Sarnia is now home to one of the most advanced recycling plants in the country, one that’s able to handle any blue box plastics consumers throw at it.

ReVital Polymers Inc. is an 180,000-square-foot facility that is expected to employ 60 to 80 workers and process 6,000 tonnes of waste plastic each month.

Located in the former Entropex site on Lougar Avenue, it takes post-consumer and post-industrial plastics and converts them into resins used in household products and auto parts.

Emmie Leung, CEO of ReVital Polymers Inc. Troy Shantz

“We have made substantial investment to make this facility more efficient and more effective,” CEO Emmie Leung told a grand opening last week.

Using infrared cameras, ReVital’s system optically sorts plastic waste before it is ground, washed, dried, formulated and extruded.

The whole process takes only about two hours from start to finish, said Keith Bechard, ReVital’s Chief Commercial Officer.

“It has the versatility to collect plastic as small as one inch… up to those 120-gallon rolling recycling carts.”

Location and expertise were factors in setting up in the city, said president Tony Moucachen.

“Sarnia has talented people, especially in polymers. It’s got many things going for it.”

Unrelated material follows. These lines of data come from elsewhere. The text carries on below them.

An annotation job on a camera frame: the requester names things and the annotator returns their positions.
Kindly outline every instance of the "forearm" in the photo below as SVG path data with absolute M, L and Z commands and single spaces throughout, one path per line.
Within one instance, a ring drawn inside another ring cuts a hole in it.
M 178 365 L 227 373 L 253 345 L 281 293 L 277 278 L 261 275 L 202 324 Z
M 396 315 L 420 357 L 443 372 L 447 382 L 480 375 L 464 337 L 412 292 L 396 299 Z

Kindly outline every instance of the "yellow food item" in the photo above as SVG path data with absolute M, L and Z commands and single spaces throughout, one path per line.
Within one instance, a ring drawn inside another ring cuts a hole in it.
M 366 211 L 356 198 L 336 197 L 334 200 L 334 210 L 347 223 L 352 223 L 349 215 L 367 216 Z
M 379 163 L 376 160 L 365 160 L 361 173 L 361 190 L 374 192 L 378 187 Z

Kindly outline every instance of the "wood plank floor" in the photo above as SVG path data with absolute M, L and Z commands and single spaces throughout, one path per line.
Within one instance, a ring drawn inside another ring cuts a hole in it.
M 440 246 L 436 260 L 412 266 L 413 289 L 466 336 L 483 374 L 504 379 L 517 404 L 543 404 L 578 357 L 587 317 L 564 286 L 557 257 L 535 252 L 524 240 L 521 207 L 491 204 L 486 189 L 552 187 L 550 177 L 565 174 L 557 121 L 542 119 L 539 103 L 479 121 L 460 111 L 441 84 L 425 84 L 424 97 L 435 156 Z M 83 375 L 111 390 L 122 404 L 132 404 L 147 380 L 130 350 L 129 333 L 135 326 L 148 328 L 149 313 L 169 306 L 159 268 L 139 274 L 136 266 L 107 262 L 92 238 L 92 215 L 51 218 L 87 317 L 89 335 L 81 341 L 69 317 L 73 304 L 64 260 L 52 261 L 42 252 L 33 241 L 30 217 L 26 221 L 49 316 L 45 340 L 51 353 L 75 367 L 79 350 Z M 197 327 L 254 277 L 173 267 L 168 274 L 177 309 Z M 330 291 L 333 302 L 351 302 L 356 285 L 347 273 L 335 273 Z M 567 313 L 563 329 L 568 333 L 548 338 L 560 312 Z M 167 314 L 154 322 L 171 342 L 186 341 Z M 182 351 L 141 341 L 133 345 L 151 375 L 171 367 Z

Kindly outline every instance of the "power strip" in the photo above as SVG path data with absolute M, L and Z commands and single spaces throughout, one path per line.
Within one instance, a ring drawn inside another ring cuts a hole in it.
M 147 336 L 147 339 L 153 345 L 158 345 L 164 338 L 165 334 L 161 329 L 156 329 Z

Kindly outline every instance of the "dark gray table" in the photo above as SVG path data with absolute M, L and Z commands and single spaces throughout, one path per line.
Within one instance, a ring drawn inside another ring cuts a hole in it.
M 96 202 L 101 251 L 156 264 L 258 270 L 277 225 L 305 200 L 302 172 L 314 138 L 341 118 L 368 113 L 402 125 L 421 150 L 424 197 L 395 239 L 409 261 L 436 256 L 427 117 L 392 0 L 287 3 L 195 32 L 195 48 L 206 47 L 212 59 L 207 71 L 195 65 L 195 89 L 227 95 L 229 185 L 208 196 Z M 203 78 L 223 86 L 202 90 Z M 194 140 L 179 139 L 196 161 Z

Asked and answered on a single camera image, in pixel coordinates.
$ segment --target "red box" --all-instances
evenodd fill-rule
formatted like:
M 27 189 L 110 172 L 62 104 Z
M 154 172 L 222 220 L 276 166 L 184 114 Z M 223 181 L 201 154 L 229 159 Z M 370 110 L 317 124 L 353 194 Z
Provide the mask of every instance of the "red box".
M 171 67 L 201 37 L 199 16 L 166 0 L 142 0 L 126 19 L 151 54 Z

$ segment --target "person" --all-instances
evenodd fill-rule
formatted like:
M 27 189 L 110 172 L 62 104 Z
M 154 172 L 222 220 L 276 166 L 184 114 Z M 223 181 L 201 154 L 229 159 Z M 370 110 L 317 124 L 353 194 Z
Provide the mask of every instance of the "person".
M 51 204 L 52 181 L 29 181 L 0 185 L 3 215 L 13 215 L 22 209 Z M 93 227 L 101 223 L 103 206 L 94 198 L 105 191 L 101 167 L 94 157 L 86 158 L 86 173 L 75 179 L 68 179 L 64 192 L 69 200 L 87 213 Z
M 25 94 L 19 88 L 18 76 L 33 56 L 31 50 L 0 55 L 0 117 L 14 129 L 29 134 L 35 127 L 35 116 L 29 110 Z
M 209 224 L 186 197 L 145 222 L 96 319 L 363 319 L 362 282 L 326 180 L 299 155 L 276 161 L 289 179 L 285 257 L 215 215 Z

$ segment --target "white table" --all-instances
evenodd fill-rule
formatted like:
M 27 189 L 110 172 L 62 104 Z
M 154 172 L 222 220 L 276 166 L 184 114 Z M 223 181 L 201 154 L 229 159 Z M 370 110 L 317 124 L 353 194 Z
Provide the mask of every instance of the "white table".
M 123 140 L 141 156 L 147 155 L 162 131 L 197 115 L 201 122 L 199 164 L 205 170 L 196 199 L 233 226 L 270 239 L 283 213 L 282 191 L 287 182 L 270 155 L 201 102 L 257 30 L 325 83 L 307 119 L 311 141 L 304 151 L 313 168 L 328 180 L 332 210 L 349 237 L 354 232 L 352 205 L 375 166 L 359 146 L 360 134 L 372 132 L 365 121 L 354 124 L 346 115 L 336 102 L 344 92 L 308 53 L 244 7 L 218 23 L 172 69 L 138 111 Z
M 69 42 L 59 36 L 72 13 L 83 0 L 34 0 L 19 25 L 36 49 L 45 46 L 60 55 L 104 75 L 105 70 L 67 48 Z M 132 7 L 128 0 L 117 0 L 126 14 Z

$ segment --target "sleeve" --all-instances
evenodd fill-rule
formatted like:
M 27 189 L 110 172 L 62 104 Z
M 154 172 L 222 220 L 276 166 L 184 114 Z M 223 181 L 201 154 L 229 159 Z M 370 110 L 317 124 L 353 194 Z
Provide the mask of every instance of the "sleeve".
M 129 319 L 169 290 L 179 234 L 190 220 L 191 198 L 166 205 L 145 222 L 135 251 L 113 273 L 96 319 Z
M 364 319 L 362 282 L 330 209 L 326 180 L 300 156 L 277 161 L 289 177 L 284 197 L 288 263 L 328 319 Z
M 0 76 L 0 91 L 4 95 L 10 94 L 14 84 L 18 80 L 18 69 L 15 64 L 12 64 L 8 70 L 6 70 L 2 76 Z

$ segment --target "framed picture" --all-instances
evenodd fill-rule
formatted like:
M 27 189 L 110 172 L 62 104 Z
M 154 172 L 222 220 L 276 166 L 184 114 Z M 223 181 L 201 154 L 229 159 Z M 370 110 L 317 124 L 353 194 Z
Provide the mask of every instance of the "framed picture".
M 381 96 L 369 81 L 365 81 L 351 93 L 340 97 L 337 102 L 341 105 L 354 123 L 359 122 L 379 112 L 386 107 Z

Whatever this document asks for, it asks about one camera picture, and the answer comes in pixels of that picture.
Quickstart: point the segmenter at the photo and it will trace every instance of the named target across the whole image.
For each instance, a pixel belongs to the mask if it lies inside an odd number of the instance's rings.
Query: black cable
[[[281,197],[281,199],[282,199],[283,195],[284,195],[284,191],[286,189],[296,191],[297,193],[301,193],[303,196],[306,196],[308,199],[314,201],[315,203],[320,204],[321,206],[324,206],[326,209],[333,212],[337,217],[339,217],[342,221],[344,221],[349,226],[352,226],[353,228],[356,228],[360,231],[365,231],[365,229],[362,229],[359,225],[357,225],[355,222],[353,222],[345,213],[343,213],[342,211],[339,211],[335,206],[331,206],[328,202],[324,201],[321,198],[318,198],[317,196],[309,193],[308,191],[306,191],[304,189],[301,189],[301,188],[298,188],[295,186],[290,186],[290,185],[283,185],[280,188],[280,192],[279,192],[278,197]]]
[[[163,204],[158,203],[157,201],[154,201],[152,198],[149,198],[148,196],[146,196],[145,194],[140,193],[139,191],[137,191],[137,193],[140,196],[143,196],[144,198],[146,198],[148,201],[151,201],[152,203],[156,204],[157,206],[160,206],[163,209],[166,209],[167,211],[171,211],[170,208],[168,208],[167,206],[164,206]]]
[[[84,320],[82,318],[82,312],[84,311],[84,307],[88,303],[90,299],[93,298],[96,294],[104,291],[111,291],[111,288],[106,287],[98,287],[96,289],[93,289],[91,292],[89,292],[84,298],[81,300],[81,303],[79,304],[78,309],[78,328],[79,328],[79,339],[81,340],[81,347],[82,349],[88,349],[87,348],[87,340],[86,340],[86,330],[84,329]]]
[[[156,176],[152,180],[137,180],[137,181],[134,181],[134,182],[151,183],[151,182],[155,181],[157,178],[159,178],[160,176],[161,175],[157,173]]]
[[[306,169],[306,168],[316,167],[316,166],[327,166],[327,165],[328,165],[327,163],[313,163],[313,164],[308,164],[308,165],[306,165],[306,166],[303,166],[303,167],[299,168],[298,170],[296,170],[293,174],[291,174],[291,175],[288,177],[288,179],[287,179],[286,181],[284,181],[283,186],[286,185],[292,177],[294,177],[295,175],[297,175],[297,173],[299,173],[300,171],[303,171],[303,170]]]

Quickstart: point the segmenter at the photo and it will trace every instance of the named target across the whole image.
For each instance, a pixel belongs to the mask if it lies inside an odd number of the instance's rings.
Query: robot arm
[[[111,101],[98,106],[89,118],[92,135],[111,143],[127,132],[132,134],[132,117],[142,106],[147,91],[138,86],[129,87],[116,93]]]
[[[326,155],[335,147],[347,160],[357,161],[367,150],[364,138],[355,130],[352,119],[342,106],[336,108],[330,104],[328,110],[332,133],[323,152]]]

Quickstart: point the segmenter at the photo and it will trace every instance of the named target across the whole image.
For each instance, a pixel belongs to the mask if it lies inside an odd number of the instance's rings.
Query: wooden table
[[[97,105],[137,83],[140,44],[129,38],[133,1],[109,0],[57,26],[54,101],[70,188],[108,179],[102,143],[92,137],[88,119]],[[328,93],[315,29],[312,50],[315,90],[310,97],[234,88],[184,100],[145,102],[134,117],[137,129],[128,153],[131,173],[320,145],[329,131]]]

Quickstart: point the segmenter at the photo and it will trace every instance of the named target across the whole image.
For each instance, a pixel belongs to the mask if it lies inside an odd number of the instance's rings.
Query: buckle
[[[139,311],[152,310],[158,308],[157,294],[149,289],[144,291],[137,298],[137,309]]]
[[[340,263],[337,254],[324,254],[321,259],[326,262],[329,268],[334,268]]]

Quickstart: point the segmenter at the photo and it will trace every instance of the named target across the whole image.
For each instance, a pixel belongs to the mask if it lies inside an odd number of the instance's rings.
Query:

Sarnia Mayor Mike Bradley was on hand for the grand opening. He called the return of a plastics recycling plant part of the city’s “incredible’ pivot to a greener economy.

“A year or two ago we thought this plant was lost to the community,” he said. “To see it revitalized, to see it renewed is an incredible accomplishment.

“This community has been ahead of the track on recycling, on renewal, innovation.”

The plant’s owners have a background in waste management and processing.

Leung founded Emterra Group, which employs over 1,100 employees in Canada and in Michigan, and Moucachen founded Merlin Plastics, which processes rigid and flexible plastic into new products.